**Exercise objective:**
All of the data below is to be output exactly as written.

[[ Input data, beginning ]]

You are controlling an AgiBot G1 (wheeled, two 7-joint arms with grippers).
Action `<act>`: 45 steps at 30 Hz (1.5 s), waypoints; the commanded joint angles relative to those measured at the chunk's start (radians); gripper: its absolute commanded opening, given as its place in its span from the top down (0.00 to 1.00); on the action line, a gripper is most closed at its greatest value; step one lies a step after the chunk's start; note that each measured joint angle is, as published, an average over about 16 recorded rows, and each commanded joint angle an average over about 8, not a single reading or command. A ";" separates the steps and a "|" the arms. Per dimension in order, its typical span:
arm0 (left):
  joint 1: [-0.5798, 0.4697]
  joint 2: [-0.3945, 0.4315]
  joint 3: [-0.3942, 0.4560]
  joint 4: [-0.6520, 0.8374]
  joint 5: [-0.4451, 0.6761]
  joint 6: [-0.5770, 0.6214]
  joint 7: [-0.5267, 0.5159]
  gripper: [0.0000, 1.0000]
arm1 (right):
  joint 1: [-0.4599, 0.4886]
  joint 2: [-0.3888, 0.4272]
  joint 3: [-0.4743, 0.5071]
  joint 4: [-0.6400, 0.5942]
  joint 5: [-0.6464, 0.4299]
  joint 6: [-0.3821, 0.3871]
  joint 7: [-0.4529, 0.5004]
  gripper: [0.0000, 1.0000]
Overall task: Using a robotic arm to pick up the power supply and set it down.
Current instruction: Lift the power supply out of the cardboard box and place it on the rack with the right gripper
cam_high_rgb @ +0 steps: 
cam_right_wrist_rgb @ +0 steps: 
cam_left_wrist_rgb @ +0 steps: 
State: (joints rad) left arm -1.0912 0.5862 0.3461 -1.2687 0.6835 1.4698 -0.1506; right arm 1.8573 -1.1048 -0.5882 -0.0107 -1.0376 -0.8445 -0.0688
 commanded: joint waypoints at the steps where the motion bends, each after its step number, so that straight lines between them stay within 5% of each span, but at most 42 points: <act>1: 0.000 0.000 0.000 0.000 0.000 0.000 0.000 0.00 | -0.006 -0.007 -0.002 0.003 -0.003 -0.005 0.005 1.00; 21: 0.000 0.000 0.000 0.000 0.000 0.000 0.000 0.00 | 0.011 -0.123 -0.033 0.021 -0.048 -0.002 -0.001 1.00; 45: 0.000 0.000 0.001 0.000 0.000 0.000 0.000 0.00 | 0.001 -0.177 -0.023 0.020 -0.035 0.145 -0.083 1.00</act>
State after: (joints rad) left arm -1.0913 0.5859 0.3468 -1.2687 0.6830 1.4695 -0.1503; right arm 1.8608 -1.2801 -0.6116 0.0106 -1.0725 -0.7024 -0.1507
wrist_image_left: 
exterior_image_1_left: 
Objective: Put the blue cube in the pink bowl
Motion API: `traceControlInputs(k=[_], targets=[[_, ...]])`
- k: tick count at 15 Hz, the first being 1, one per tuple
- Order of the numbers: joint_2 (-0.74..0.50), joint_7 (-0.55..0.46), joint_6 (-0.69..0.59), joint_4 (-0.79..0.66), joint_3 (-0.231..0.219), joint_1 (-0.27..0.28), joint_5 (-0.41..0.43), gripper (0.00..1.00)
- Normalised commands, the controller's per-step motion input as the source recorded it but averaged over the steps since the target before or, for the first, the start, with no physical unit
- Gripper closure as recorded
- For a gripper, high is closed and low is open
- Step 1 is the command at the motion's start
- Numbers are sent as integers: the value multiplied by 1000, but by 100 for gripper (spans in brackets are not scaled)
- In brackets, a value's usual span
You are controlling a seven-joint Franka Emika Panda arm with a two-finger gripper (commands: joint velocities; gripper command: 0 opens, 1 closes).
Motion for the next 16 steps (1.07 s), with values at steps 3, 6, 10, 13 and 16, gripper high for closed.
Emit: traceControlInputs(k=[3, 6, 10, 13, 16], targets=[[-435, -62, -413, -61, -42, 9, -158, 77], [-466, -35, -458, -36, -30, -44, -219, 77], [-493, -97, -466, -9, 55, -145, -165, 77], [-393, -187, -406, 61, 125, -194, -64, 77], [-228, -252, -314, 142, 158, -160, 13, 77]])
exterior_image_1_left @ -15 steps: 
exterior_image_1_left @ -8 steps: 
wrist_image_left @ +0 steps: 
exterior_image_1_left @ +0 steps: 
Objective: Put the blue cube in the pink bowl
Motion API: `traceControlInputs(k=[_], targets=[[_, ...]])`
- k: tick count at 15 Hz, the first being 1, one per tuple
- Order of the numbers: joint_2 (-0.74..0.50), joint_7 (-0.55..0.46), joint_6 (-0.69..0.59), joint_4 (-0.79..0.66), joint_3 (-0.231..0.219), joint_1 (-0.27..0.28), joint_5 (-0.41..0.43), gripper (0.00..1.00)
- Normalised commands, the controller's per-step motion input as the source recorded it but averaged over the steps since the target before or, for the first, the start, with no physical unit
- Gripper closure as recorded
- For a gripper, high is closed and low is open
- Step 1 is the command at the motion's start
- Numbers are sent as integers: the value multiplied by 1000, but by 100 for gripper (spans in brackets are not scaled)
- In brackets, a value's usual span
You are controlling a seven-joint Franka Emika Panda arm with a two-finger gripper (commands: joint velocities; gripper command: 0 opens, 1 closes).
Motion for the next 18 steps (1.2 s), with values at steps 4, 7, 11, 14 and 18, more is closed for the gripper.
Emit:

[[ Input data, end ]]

**Exercise result:**
You are controlling an AgiBot G1 (wheeled, two 7-joint arms with grippers).
Action `<act>`: 45 steps at 30 Hz (1.5 s), waypoints; the commanded joint angles relative to those measured at the chunk's start (radians); gripper: its absolute commanded opening, given as its place in its span from the top down (0.00 to 1.00); on the action line, a gripper is most closed at its greatest value; step one lies a step after the chunk's start; note that each measured joint angle is, as published, an average over about 16 recorded rows, and each commanded joint angle an average over about 8, not a single reading or command. A ";" separates the steps and a "|" the arms. Per dimension in order, its typical span:
arm0 (left):
  joint 1: [-0.5798, 0.4697]
  joint 2: [-0.3945, 0.4315]
  joint 3: [-0.3942, 0.4560]
  joint 4: [-0.6520, 0.8374]
  joint 5: [-0.4451, 0.6761]
  joint 6: [-0.5770, 0.6214]
  joint 7: [-0.5267, 0.5159]
  gripper: [0.0000, 1.0000]
arm1 (right):
  joint 1: [-0.4599, 0.4886]
  joint 2: [-0.3888, 0.4272]
  joint 3: [-0.4743, 0.5071]
  joint 4: [-0.6400, 0.5942]
  joint 5: [-0.6464, 0.4299]
  joint 6: [-0.3821, 0.3871]
  joint 7: [-0.4529, 0.5004]
  gripper: [0.0000, 1.0000]
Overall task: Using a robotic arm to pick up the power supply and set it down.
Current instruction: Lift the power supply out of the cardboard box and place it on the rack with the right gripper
cam_high_rgb @ +0 steps: 
cam_right_wrist_rgb @ +0 steps: 
cam_left_wrist_rgb @ +0 steps: 
State: (joints rad) left arm -1.0912 0.5862 0.3461 -1.2687 0.6835 1.4698 -0.1506; right arm 1.8573 -1.1048 -0.5882 -0.0107 -1.0376 -0.8445 -0.0688
 commanded: joint waypoints at the steps where the motion bends, each after its step number, so that straight lines between them stay within 5% of each span, but at most 42 points: <act>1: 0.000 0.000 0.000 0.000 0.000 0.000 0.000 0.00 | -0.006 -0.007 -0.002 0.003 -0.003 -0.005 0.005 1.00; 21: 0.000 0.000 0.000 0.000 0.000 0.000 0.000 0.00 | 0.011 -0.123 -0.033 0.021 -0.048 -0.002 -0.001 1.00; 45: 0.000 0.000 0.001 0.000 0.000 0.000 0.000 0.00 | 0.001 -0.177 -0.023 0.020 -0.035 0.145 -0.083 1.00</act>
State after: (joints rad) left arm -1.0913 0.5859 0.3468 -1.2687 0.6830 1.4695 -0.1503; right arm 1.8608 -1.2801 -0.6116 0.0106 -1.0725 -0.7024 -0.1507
wrist_image_left: 
exterior_image_1_left: 
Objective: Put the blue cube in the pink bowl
Motion API: `traceControlInputs(k=[_], targets=[[_, ...]])`
- k: tick count at 15 Hz, the first being 1, one per tuple
- Order of the numbers: joint_2 (-0.74..0.50), joint_7 (-0.55..0.46), joint_6 (-0.69..0.59), joint_4 (-0.79..0.66), joint_3 (-0.231..0.219), joint_1 (-0.27..0.28), joint_5 (-0.41..0.43), gripper (0.00..1.00)
- Normalised commands, the controller's per-step motion input as the source recorded it but averaged over the steps since the target before or, for the first, the start, with no physical unit
- Gripper closure as recorded
- For a gripper, high is closed and low is open
- Step 1 is the command at the motion's start
- Numbers are sent as integers: the value multiplied by 1000, but by 100 for gripper (spans in brackets are not scaled)
- In brackets, a value's usual span
You are controlling a seven-joint Franka Emika Panda arm with a two-finger gripper (commands: joint velocities; gripper command: 0 opens, 1 closes).
Motion for the next 16 steps (1.07 s), with values at steps 3, 6, 10, 13 and 16, gripper high for closed.
Emit: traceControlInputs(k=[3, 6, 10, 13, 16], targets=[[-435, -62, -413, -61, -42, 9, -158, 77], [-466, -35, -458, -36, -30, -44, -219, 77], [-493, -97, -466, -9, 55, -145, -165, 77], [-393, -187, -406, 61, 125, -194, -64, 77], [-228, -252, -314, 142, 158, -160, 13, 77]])
exterior_image_1_left @ -15 steps: 
exterior_image_1_left @ -8 steps: 
wrist_image_left @ +0 steps: 
exterior_image_1_left @ +0 steps: 
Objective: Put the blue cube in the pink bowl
Motion API: `traceControlInputs(k=[_], targets=[[_, ...]])`
- k: tick count at 15 Hz, the first being 1, one per tuple
- Order of the numbers: joint_2 (-0.74..0.50), joint_7 (-0.55..0.46), joint_6 (-0.69..0.59), joint_4 (-0.79..0.66), joint_3 (-0.231..0.219), joint_1 (-0.27..0.28), joint_5 (-0.41..0.43), gripper (0.00..1.00)
- Normalised commands, the controller's per-step motion input as the source recorded it but averaged over the steps since the target before or, for the first, the start, with no physical unit
- Gripper closure as recorded
- For a gripper, high is closed and low is open
- Step 1 is the command at the motion's start
- Numbers are sent as integers: the value multiplied by 1000, but by 100 for gripper (spans in brackets are not scaled)
- In brackets, a value's usual span
You are controlling a seven-joint Franka Emika Panda arm with a two-finger gripper (commands: joint velocities; gripper command: 0 opens, 1 closes).
Motion for the next 18 steps (1.2 s), with values at steps 4, 7, 11, 14 and 18, more is closed for the gripper.
Emit:

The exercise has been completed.